Malattia di Dupuytren: la chirurgia per un esito definitivo

PUBBLICATO IL 27 FEBBRAIO 2020

L’intervento chirurgico può restituire le normali funzionalità della mano permettendo la sua distensione. Ma quando si ricorre alla chirurgia? E con quali tecniche? Ce lo spiega l’esperto.  

La maggior parte dei pazienti che soffrono del Morbo di Dupuytren si rivolgono ad uno specialista, e lo fanno per due motivi: da un lato perché spaventati da una retrazione del dito di cui non si conoscono le cause, dall’altro perché le conseguenze di un dito flesso a 90° arreca fastidio ed impaccio. 

Azioni quotidiane come indossare un guanto, mettersi le mani in tasca o detergersi il viso, per intenderci, diventano in questi casi assai problematiche. 

Il Dott.
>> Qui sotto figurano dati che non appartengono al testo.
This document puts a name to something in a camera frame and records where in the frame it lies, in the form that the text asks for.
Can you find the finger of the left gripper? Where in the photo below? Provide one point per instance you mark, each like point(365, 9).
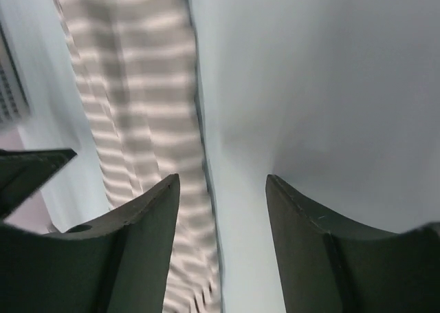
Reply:
point(24, 172)

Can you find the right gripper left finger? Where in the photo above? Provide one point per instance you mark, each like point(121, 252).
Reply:
point(117, 262)

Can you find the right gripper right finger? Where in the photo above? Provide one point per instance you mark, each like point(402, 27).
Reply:
point(330, 263)

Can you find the white plastic basket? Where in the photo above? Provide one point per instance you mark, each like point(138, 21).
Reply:
point(15, 107)

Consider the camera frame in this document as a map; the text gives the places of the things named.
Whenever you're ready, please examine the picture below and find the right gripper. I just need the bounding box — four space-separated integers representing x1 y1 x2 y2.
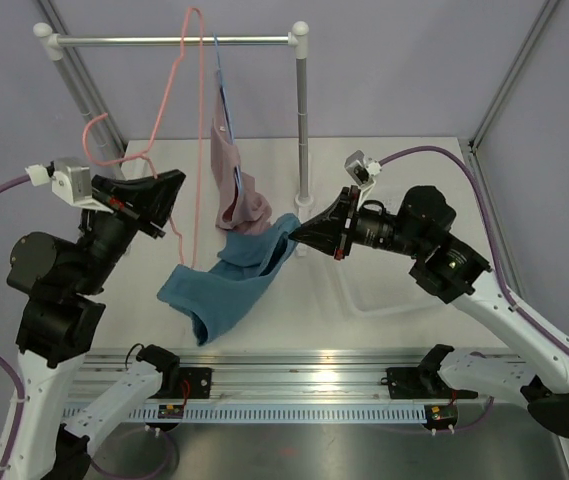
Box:
291 186 427 260

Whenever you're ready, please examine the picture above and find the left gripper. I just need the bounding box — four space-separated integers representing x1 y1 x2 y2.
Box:
73 169 187 294

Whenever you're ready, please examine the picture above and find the teal tank top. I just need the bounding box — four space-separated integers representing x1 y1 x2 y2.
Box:
157 213 301 346

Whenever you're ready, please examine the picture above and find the pink wire hanger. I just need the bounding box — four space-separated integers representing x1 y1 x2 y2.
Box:
81 5 206 269

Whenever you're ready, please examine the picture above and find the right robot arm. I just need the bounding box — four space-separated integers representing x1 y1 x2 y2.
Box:
290 185 569 438

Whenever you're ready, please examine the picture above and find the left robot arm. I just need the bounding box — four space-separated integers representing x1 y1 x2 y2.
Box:
0 169 186 479

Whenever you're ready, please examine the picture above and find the mauve tank top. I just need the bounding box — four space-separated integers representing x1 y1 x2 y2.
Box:
210 75 272 235

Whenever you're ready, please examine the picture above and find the white plastic basket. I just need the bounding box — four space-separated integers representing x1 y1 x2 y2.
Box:
313 183 449 317

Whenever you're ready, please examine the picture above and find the metal clothes rack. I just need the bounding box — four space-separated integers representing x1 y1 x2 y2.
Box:
32 20 323 259

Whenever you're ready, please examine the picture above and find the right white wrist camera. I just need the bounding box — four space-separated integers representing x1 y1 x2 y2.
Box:
344 150 382 207

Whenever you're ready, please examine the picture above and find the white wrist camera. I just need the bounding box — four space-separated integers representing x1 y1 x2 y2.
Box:
25 157 111 212
344 150 382 207

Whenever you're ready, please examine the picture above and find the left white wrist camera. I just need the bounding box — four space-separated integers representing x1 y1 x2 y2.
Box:
25 157 111 212

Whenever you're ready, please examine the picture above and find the blue wire hanger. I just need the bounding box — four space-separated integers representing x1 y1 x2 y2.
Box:
213 35 243 194

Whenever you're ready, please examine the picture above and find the left aluminium frame post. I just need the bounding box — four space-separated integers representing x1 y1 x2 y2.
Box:
33 0 127 155

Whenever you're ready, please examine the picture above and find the aluminium frame post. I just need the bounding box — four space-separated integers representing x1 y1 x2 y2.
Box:
33 0 127 155
468 0 563 154

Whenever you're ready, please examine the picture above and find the aluminium mounting rail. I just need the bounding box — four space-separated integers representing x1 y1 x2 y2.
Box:
71 348 520 401

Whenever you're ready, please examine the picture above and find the right aluminium frame post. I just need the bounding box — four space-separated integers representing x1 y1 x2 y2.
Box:
468 0 563 154

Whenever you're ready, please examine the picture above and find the white slotted cable duct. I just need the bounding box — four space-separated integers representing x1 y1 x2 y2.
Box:
63 405 428 424

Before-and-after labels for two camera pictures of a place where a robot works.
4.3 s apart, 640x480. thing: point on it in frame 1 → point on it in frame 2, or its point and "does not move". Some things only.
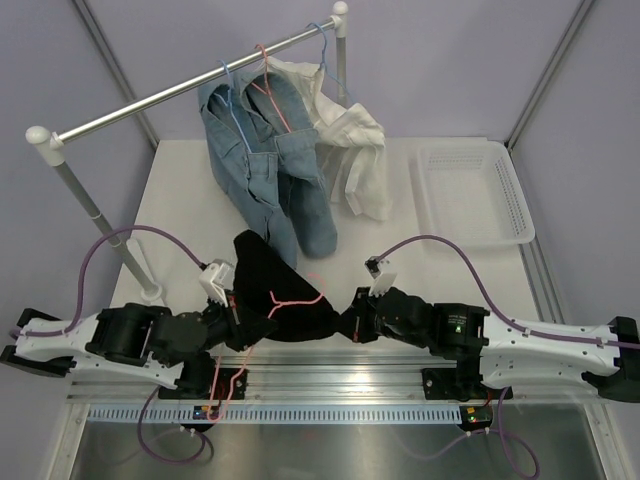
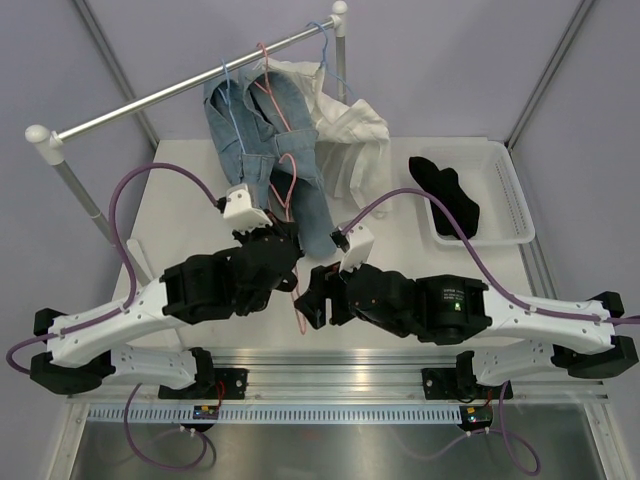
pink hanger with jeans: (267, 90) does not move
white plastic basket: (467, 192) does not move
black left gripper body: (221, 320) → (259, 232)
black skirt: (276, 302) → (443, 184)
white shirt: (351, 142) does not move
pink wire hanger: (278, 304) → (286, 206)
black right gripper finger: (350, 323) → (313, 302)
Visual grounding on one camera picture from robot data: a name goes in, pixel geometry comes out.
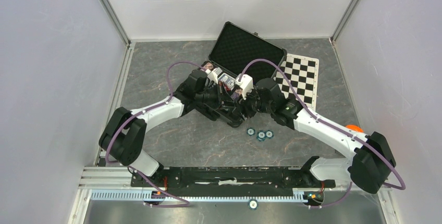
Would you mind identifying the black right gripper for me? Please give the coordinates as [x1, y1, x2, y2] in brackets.
[232, 85, 273, 121]

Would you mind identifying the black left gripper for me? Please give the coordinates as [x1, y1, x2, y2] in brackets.
[195, 81, 235, 110]

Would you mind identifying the pink poker chip stack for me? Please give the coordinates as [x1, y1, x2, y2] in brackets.
[203, 62, 215, 71]

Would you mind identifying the green 50 chip cluster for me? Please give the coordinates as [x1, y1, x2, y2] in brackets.
[257, 131, 266, 139]
[247, 128, 255, 136]

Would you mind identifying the black poker case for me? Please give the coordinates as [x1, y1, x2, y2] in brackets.
[193, 21, 287, 129]

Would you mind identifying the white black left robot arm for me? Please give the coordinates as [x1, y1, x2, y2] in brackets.
[98, 69, 238, 186]

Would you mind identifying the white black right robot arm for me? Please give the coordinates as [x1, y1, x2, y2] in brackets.
[235, 75, 396, 194]

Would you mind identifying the blue playing card deck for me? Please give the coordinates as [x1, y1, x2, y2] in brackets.
[218, 73, 235, 90]

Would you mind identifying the black white chessboard mat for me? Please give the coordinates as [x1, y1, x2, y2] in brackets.
[273, 54, 319, 110]

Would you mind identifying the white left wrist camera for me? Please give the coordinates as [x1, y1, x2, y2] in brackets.
[205, 67, 223, 84]

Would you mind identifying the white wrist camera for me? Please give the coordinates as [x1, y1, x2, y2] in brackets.
[205, 67, 223, 84]
[235, 74, 253, 100]

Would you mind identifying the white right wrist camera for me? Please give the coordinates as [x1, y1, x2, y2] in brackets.
[235, 74, 253, 100]

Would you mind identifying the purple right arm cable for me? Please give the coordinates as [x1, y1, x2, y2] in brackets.
[237, 58, 406, 209]

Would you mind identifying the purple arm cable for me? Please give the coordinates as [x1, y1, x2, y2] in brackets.
[237, 58, 406, 209]
[105, 60, 208, 208]

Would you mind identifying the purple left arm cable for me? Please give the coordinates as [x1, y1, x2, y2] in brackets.
[105, 60, 208, 208]

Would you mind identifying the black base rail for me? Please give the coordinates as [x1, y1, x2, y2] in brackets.
[149, 167, 336, 197]
Ignazio Marcoccio, specialista in Chirurgia della Mano e Microchirurgia dei Nervi dell’Istituto Clinico Città di Brescia, spiega quando è consigliabile ricorrere alla chirurgia e con quale tecnica. 
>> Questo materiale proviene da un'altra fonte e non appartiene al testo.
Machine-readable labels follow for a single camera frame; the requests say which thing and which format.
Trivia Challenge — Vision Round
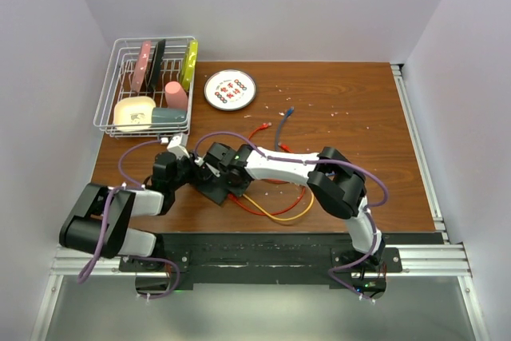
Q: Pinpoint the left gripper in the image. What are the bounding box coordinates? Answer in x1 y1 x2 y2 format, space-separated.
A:
170 150 216 192

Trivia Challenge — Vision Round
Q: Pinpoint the black network switch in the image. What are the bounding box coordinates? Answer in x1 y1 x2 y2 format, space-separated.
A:
193 176 252 205

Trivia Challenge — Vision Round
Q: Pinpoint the yellow ethernet cable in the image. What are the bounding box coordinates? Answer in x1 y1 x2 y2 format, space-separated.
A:
241 187 315 223

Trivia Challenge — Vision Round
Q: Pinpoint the blue ethernet cable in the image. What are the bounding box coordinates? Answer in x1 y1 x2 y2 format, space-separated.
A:
274 106 295 150

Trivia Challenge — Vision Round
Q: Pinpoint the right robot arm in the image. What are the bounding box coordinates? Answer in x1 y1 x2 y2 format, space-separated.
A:
196 142 389 272

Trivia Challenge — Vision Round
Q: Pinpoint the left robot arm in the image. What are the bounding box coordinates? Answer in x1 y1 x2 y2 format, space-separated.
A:
59 152 198 271

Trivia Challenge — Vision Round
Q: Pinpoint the round patterned plate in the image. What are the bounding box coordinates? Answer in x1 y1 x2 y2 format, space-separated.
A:
204 69 257 111

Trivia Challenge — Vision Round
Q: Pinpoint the pink cup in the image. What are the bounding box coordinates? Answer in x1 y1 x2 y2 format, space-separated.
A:
164 81 188 111

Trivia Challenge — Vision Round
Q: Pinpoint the cream square bowl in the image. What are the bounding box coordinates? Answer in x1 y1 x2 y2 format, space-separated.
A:
113 96 156 133

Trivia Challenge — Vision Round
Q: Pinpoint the yellow-green plate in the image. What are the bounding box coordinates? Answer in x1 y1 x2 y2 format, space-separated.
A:
179 39 199 91

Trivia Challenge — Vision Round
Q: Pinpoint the pink plate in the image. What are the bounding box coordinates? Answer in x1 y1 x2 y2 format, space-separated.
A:
131 41 152 93

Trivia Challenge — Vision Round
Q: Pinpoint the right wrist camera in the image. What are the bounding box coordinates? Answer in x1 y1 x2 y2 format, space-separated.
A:
194 157 220 178

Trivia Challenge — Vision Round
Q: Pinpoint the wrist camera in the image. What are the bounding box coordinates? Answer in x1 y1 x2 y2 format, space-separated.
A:
167 133 189 160
194 157 220 178

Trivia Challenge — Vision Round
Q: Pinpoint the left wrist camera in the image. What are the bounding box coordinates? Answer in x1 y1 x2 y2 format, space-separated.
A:
167 133 189 160

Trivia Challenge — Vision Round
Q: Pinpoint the white wire dish rack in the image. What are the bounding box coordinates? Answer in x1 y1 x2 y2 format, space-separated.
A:
93 36 195 137

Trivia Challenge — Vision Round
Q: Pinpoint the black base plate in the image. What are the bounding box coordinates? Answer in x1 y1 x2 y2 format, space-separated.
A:
119 232 445 291

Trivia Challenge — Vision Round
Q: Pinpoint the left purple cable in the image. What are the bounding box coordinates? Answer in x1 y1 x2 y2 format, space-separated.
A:
77 133 183 300

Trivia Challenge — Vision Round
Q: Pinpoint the purple cable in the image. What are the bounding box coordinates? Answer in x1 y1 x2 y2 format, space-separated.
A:
193 131 390 303
77 133 183 300

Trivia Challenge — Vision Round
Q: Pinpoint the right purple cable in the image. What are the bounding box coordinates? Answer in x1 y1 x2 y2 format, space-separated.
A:
193 131 390 303

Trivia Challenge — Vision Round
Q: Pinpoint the aluminium frame rail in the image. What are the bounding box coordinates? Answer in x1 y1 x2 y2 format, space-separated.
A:
33 61 487 340
L’importanza della diagnosi 

In concomitanza della sua insorgenza si registra la formazione di noduli a livello del palmo o nelle pieghe delle dita, più raramente sul dorso. 

Questi noduli via via si espandono, determinando una retrazione digitale che assume gradi diversi di flessione sino alla perdita dell’estensione del dito. 

In questi casi sta al medico il compito di eseguire una diagnosi differenziale e indicare il percorso terapeutico più corretto. 

Quando ricorrere alla chirurgia

“Il ricorso alla chirurgia - spiega il dottore -  è indicato non tanto perché il paziente lamenta dolore, ma in presenza di una retrazione digitale di un dito e quindi di un deficit di estensione.

Questo deficit ,degenerando, potrebbe portare nei casi più gravi all’amputazione del dito. 

Se il dito sta flesso, infatti, nell’arco del tempo si irrigidisce l’articolazione e, di conseguenza, i vasi e i nervi si retraggono perdendo la loro naturale elasticità. 

La chirurgia dunque, corre in soccorso non solo per togliere l’impaccio al paziente di un dito flesso, ma anche e soprattutto per scongiurare risultati non soddisfacenti che agli estremi potrebbero anche dover rendere necessaria l’amputazione del dito. 

Mentre, nei gradi avanzati, l’operazione porta a risultati parziali, in quelli intermedi si riacquisisce un’ottima estensione”.

Tecniche chirurgiche a confronto: tecnica ad ago e cordotomia

Una delle tecniche utilizzate è la tecnica ad ago: “La tecnica ad ago - conclude l’esperto - tramite anestesia locale sfrutta la porzione tagliente dell’ago (a becco di flauto) che infissa nella zona di malattia, taglia la corda patologica, eseguendo la cosiddetta cordotomia percutanea. 

Noi, però, all’Istituto Clinico Città di Brescia la utilizziamo poco perché la riteniamo molto traumatica e preferiamo le cordotomie chirurgiche aperte. 

In esse si esegue un ampio taglio lungo tutto l’asse del dito, dove si va a bonificare e quindi rimuovere tutta la fascia patologica in modo radicale e con metodiche microchirurgiche.Questo dà maggiori garanzie di guarigione”.